De acordo com o cientista político Ricardo Denardes, é um sinal de desonestidade por parte de líderes religiosos, influenciarem na vida política de seus fiéis porque isso banaliza a crucial importância do voto na sociedade, “Acho desonesto um pastor, ou um padre, bem como um professor, ou qualquer outro que tenha pessoas “que os ouve” se utilizar disso quanto ao voto. Quando eu induzo alguém a votar em tal indivíduo, eu suprimo sua liberdade, me sinto em condições de pensar por ele, portanto concluo que ele não pensa, o que é um desrespeito travestido de liderança.”

Para o sociólogo, a presença de uma bancada evangélica que toma decisões embasadas em crenças religiosas representa um erro na democracia por manifestarem atitudes opostas àquilo que a própria religião prega, “A bancada evangélica é um completo retrocesso em nosso processo político, eles não são condizentes nem com os princípios da religião, pois todas se baseiam na tolerância, na verdade pregando intolerâncias e lutando somente em causas úteis a líderes religiosos corruptos e não a população geral e nem mesmo a seus eleitores que são ludibriados por belas palavras”

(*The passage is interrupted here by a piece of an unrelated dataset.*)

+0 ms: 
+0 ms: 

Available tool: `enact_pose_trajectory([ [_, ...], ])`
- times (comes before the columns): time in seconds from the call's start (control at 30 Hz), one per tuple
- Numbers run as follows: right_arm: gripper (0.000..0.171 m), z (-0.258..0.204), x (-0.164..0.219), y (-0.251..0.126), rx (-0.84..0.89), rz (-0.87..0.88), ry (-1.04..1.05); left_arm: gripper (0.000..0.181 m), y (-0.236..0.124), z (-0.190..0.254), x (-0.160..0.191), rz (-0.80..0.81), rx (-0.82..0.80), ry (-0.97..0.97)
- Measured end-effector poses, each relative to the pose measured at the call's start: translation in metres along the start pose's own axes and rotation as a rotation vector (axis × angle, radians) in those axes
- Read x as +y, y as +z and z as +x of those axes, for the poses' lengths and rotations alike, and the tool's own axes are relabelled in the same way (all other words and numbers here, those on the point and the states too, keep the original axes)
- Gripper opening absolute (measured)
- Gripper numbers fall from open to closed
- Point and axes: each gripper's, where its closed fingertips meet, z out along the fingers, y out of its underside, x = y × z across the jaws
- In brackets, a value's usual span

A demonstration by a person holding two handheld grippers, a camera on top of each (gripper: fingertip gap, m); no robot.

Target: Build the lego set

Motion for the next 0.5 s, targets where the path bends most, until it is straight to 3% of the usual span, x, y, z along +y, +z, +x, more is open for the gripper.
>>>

Para a aposentada e eleitora Jaqueline Menezes, o dever de um líder político é interceder na vida particular e espiritual de seu seguidor, nunca de sua vida política, “É um erro do padre ou do pastor usar seu cargo religioso para indicar o voto para este ou aquele candidato de acordo com os seus princípios e interesses usando o nome da religião da mesma forma que é errado fazê-lo em qualquer área da vida política do cristão, isso é desonestidade, mas esclarecer os fiéis acerca daquilo que é desonesto, corrupto ou condenável no meio político é seu dever”.

Para a eleitora evangélica Maria Izabel Padilha, a influência da religião na política é algo benéfico, já que está é tida, por ela, como democrática, inclusiva e coordenada por pessoas capazes de afirmar se um candidato é ou não desonesto em suas ações, “Acredito que de modo geral é ótimo, porque a Igreja é uma grande empresa onde existe um convívio de pessoas de todos os níveis sociais onde os líderes religiosos são capazes de discernir e descobrir as atitudes e caráter de candidatos ajudando o povo.”

Segundo o pastor da igreja Batista Pompéia — Congregação da PIB de Curitiba, Neidivaldo Dias da Silva, a ideia de um Brasil laico é algo praticamente inexistente. Por mais que esteja na Constituição Federal, é uma norma totalmente desrespeitada por uma série de fatores, “Na realidade, essa história de País Laico é balela, uma vez que a Igreja (Católica) sempre comandou e comanda, o Estado, através de seus representantes, por exemplo: há até uma padroeira, oficial, do País, nesse sentido, não é laico, coisa alguma”.

Ainda segundo o pastor Neidivaldo, os eleitos para determinados cargos políticos, não devem representar apenas a sua comunidade religiosa, mas devem ter o caráter de acordo com as leis dos cristãos, “Não obstante creia que, de modo geral, os políticos que temos decepcionam, acredito que, se as pessoas de bem calarem, só os corruptos vão ocupar as tribunas! Contudo, não acredito que as pessoas da membresia da igreja que candidatam devam representar unicamente a congregação de origem, mas, a comunidade que confiou seu voto a ele. Ademais, o que se espera desse representante é, no mínimo, um caráter cristão.